# Steerability Dashboard - Testing & Analysis

**Purpose:** Test and analyze the steerability dashboard API and metrics

**Date:** 2025-11-05

**Research Question:** How effective are steering vectors for controllable model behavior?

**Goals:**
- Test dashboard API endpoints
- Analyze adherence metrics
- Evaluate steering effectiveness
- Compare different steering strategies

## Setup

Note: This assumes the steerability dashboard is running on `localhost:8001`

In [None]:
# 1. Import required libraries
import requests   # For HTTP requests to dashboard API
import json       # For JSON data handling
import pandas as pd  # For data analysis
import matplotlib.pyplot as plt  # For visualization
import numpy as np   # For numerical operations

# 2. Import harness experiment tracking
from harness import ExperimentConfig, ExperimentResult, get_tracker

# 3. Define dashboard API base URL (assumes dashboard running locally)
API_BASE = "http://localhost:8001/api"

# 4. Define function to check if dashboard is running
def check_dashboard():
    """Check if dashboard is running."""
    try:
        # Attempt to hit health endpoint
        response = requests.get(f"{API_BASE}/health", timeout=2)
        return response.status_code == 200
    except requests.exceptions.RequestException:
        # Dashboard not reachable
        return False

# 5. Check dashboard status
dashboard_running = check_dashboard()

# 6. Print status message
if dashboard_running:
    print("✓ Dashboard is running")
else:
    print("✗ Dashboard not running. Start with: cd /home/user/hidden-layer/alignment/steerability && make dev")
    print("  This notebook can still be used to design experiments.")

## 1. Test Basic Steering

Send a prompt to the steering API with a specific vector

In [None]:
# 1. Only run if dashboard is available
if dashboard_running:
    # 2. Create test request payload
    test_request = {
        "prompt": "Write about the weather today.",  # Neutral prompt
        "vector_name": "positive_sentiment",         # Steering vector to apply
        "strength": 1.5,                             # Steering strength
        "max_tokens": 50,                            # Generation length
    }
    
    # 3. Send request to steering API
    response = requests.post(
        f"{API_BASE}/steering/generate",
        json=test_request,
    )
    
    # 4. Handle response
    if response.status_code == 200:
        # Parse successful response
        result = response.json()
        
        # Print steered output
        print("Steered output:")
        print(result['text'])
        
        # Print adherence score if available
        print(f"\nAdherence score: {result.get('adherence_score', 'N/A')}")
    else:
        # Handle error
        print(f"Error: {response.status_code}")
        print(response.text)
else:
    # Dashboard not running - just show the request structure
    print("Test request structure defined (dashboard not running)")
    test_request = {
        "prompt": "Write about the weather today.",
        "vector_name": "positive_sentiment",
        "strength": 1.5,
        "max_tokens": 50,
    }
    print(json.dumps(test_request, indent=2))

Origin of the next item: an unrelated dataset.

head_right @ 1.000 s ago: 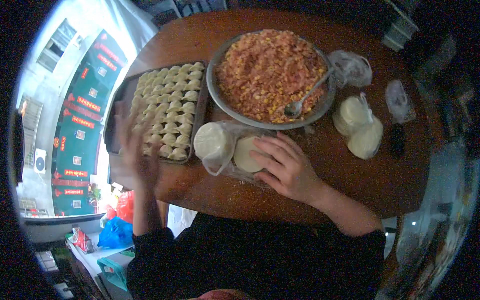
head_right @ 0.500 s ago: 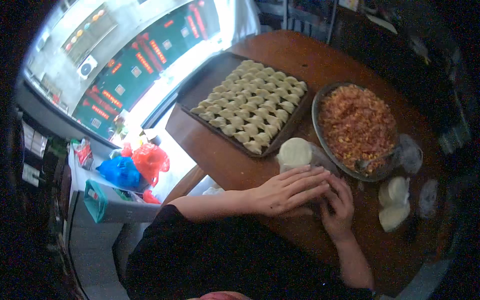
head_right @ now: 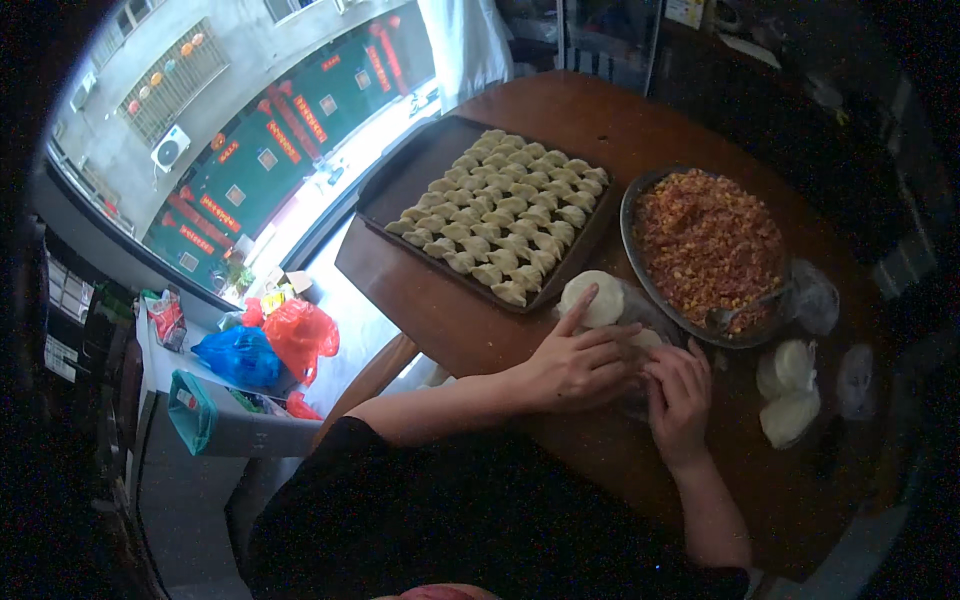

## 2. Adherence Metrics Evaluation

Test how well outputs adhere to defined constraints

In [None]:
# Define test constraints
test_constraints = [
    {
        "type": "keyword_presence",
        "keywords": ["positive", "good", "excellent", "wonderful"],
        "min_count": 1,
    },
    {
        "type": "sentiment",
        "target_sentiment": "positive",
        "min_score": 0.6,
    },
    {
        "type": "length",
        "min_tokens": 30,
        "max_tokens": 100,
    },
]

if dashboard_running:
    # Test with constraints
    request = {
        "prompt": "Describe a typical Monday morning.",
        "vector_name": "positive_sentiment",
        "strength": 2.0,
        "constraints": test_constraints,
        "max_tokens": 80,
    }
    
    response = requests.post(f"{API_BASE}/steering/generate", json=request)
    
    if response.status_code == 200:
        result = response.json()
        print("Output:")
        print(result['text'])
        print(f"\nConstraints satisfied: {result.get('constraints_satisfied', 'N/A')}")
        print(f"Adherence breakdown: {result.get('adherence_details', 'N/A')}")
else:
    print("Constraint definition ready:")
    print(json.dumps(test_constraints, indent=2))

## 3. Steering Strength Comparison

Compare outputs across different steering strengths

In [None]:
if dashboard_running:
    prompt = "The future of AI is"
    vector_name = "positive_sentiment"
    strengths = [0.0, 0.5, 1.0, 1.5, 2.0]
    
    results = []
    
    for strength in strengths:
        response = requests.post(
            f"{API_BASE}/steering/generate",
            json={
                "prompt": prompt,
                "vector_name": vector_name,
                "strength": strength,
                "max_tokens": 30,
            },
        )
        
        if response.status_code == 200:
            result = response.json()
            results.append({
                "strength": strength,
                "text": result['text'],
                "adherence": result.get('adherence_score', None),
            })
    
    df = pd.DataFrame(results)
    print(df[['strength', 'adherence']].to_string())
    print("\nOutputs:")
    for idx, row in df.iterrows():
        print(f"\nStrength {row['strength']}:")
        print(row['text'])
else:
    print("Strength comparison experiment defined")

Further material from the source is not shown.